Section 1. Definitions. Unless otherwise defined herein, capitalized terms used herein shall have the meanings ascribed to them in the Credit Agreement.
Section 2. Amendment to Credit Agreement. Upon execution of this Agreement, the Credit Agreement shall be amended as follows:
A. The aggregate amount of the Commitment is $25,000,000, and any and all references in the Credit Agreement and the other Loan Documents to the aggregate amount of the Commitment is hereby changed to $25,000,000, alphabetic or numeric, as applicable, including without limitation the definition of “Commitment” in Section 1.1 of Credit Agreement.

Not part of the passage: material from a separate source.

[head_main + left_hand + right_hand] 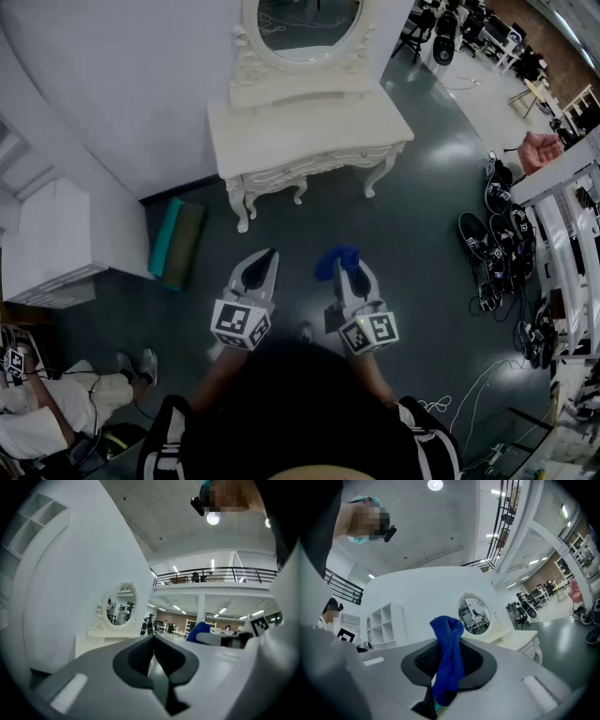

B. The following defined terms are hereby added to Section 1.1 in their appropriate alphabetic order:
“ABR Loans” means a Loan bearing interest based on the Alternative Rate.
“Available Tenor” means, as of any date of determination and with respect to the then-current Benchmark, as applicable, any tenor for such Benchmark or payment period for interest calculated with reference to such Benchmark, as applicable, that is or may be used for determining the length of an Interest Period pursuant to this Agreement as of such date and not including, for the avoidance of doubt, any tenor for such Benchmark that is then-removed from the definition of “Interest Period” pursuant to clause (iv) of Section 2.10(b).
“Benchmark” means, initially, USD LIBOR; provided that if a Benchmark Transition Event or an Early Opt-in Election, as applicable, and its related Benchmark Replacement Date have occurred with respect to USD LIBOR or the then-current Benchmark, then “Benchmark” means the applicable Benchmark Replacement to the extent that such Benchmark Replacement has replaced such prior benchmark rate pursuant to clause (i) of Section 2.10(b).
“Benchmark Replacement” means, for any Available Tenor, the first alternative set forth in the order below that can be determined by the Agent for the applicable Benchmark Replacement Date:
(1) the sum of: (a) Term SOFR and (b) the related Benchmark Replacement Adjustment;
(2) the sum of: (a) Daily Simple SOFR and (b) the related Benchmark Replacement Adjustment;
(3) the sum of: (a) the alternate benchmark rate that has been selected by the Agent and the Borrower as the replacement for the then-current Benchmark for the applicable Corresponding Tenor giving due consideration to (i) any selection or recommendation of a replacement benchmark rate or the mechanism for determining such a rate by the Relevant Governmental Body or (ii) any evolving or then-prevailing market convention for determining a benchmark rate as a replacement for the then-current Benchmark for U.S. dollar-denominated syndicated credit facilities at such time and (b) the related Benchmark Replacement Adjustment;
provided that, in the case of clause (1), such Unadjusted Benchmark Replacement is displayed on a screen or other information service that publishes such rate from time to time as selected by the Agent in its reasonable discretion. If the Benchmark Replacement as determined pursuant to clause (1), (2) or (3) above would be less than the Floor, the Benchmark Replacement will be deemed to be the Floor for the purposes of this Agreement and the other Loan Documents.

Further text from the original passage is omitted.